El más reciente ejemplo de la activación democrática de la soberanía del pueblo, a pesar de las limitaciones pretendidas por los poderes constituidos, es el de Venezuela. La Constitución de 1961 no reconocía ninguna iniciativa de reforma constitucional que no fuese decidido por un poder constituido, el anterior Congreso de la República. Pero este Congreso era contrario a cualquier reforma impulsada por el recién elegido Presidente Hugo Chávez. El Presidente convocó a un referéndum sobre la posibilidad de activar el poder constituyente del pueblo, consulta que tuvo lugar en abril de 1999. Más del 92% de los participantes votaron afirmativamente. El Congreso se opuso a que la Constituyente tomara decisiones sobre los poderes constituidos. La Corte Suprema de Justicia venezolana también fue clara en este aspecto: el poder constituyente es originario y, por lo tanto, no puede ser limitado por los poderes constituidos. Un dato más: el artículo 6 del Estatuto de funcionamiento de la Asamblea Nacional Constituyente de Venezuela define la forma de votación en el seno de la asamblea: las decisiones se toman por mayoría de los presentes.
Ahora ha llegado el turno de Bolivia. Una vez más, como ocurrió desde el principio, las oligarquías -minoritarias- buscan limitar el poder constituyente.
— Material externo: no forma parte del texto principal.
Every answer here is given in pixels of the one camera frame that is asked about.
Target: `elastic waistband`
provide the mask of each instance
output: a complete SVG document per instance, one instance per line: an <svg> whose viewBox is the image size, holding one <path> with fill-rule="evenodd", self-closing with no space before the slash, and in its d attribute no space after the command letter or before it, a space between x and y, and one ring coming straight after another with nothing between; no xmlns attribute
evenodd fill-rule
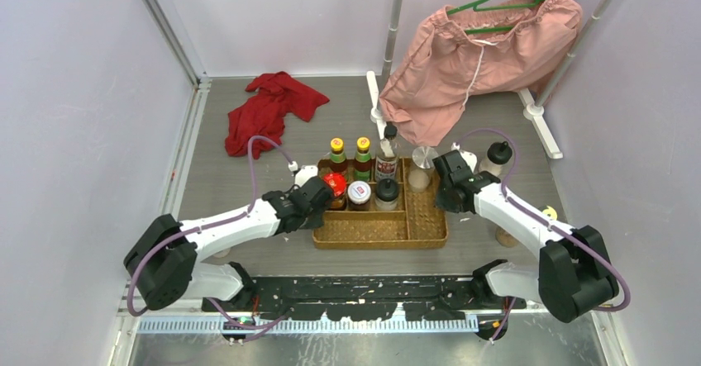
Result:
<svg viewBox="0 0 701 366"><path fill-rule="evenodd" d="M528 4L532 0L509 0L502 2L499 6ZM517 28L515 25L538 22L539 18L550 11L556 0L544 0L540 5L531 8L498 9L493 11L464 11L454 13L448 17L448 11L455 8L445 6L438 12L431 15L429 21L433 23L438 31L451 33L457 40L471 40L472 37L465 33L465 30L474 28L514 26L508 33L490 36L486 40L500 42L509 37Z"/></svg>

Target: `white jar lid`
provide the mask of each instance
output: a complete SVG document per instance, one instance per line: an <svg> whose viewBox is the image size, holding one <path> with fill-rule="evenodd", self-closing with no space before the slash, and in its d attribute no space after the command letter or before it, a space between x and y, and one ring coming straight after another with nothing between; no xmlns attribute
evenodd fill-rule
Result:
<svg viewBox="0 0 701 366"><path fill-rule="evenodd" d="M370 185L366 182L353 182L348 186L348 199L355 204L368 202L371 194Z"/></svg>

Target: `sauce bottle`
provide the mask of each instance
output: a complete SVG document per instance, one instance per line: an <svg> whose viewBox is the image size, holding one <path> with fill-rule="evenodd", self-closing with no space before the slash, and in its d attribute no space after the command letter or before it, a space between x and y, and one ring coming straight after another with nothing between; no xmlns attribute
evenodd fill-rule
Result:
<svg viewBox="0 0 701 366"><path fill-rule="evenodd" d="M384 128L384 138L379 141L377 154L375 154L374 180L379 182L383 178L395 179L397 177L397 162L399 161L399 143L397 127L388 123Z"/></svg>
<svg viewBox="0 0 701 366"><path fill-rule="evenodd" d="M358 150L355 152L353 162L353 177L356 181L369 182L370 171L372 171L372 160L370 160L370 139L360 137L357 142Z"/></svg>
<svg viewBox="0 0 701 366"><path fill-rule="evenodd" d="M333 200L330 211L343 211L346 209L346 178L340 173L329 173L323 177L331 190L333 190Z"/></svg>
<svg viewBox="0 0 701 366"><path fill-rule="evenodd" d="M329 167L334 173L340 173L346 176L348 172L348 159L346 159L346 152L343 150L343 139L334 138L331 139L331 157L330 157Z"/></svg>

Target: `glass cup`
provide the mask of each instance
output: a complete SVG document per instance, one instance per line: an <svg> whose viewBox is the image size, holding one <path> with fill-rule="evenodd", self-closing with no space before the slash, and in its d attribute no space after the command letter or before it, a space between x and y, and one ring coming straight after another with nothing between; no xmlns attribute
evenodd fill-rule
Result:
<svg viewBox="0 0 701 366"><path fill-rule="evenodd" d="M438 158L438 152L433 147L420 145L412 152L412 167L409 169L409 189L414 193L426 191L431 184L431 178L436 168L433 159Z"/></svg>

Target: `clothes rack pole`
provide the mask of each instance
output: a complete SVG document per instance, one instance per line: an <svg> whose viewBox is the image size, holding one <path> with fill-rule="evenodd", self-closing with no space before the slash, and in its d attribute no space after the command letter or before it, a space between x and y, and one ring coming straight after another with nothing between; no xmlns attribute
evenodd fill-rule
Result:
<svg viewBox="0 0 701 366"><path fill-rule="evenodd" d="M565 71L567 71L567 69L570 67L570 64L572 64L572 60L575 59L577 51L581 47L584 39L592 31L594 25L598 22L598 19L606 11L608 5L611 4L611 1L612 0L601 0L596 9L594 9L594 13L590 17L590 19L588 19L587 22L584 24L582 31L579 33L579 37L577 37L577 41L575 41L575 44L572 45L572 48L570 49L570 52L567 53L565 60L563 60L560 66L557 68L550 82L548 82L545 89L543 89L543 92L541 92L541 94L538 95L538 99L536 100L536 107L542 107L543 104L545 104L546 100L550 97L553 89L555 89L557 84L562 79L562 76L565 74Z"/></svg>
<svg viewBox="0 0 701 366"><path fill-rule="evenodd" d="M397 29L399 26L399 14L402 11L403 0L392 0L392 14L389 17L389 32L387 34L387 45L384 48L384 62L382 64L382 74L379 77L379 85L384 87L392 70L392 58L394 57L394 44L397 42Z"/></svg>
Alegan que la ley de convocatoria prescribe una mayoría cualificada para tomar cualquier decisión en el seno de la Asamblea cuando, en primer lugar, no lo hace; y, en segundo lugar, aunque fuera así, el poder originario y, por lo tanto, ilimitado del constituyente no puede verse afectado por este tipo de prescripciones que atentan contra su naturaleza política. La minoría no puede decidir sobre la mayoría en el marco de una constituyente, porque sería un acto de los más antidemocráticos que puede imaginarse. El pueblo decidió qué mayoría quería en la conformación de la asamblea cuando votó su composición. Lo que la oposición boliviana no ha ganado en las urnas no puede ser defendido haciendo creer que la constituyente es limitada, o que el círculo es cuadrado.
En definitiva, hay que insistir que a las oligarquías no les gusta la democracia. Pero no se dan cuenta del enorme acto de ceguera política que es luchar contra la soberanía de los pueblos. Si el pueblo boliviano está dispuesto a refundar su República, y todo indica que sí, se asomarán a los ventanales de la sala, en Sucre, para apoyar a sus constituyentes. Y estos deberán repetir el juramento del juego de pelota más de dos siglos después: no disolverse hasta ofrecer a Bolivia la mejor Constitución posible.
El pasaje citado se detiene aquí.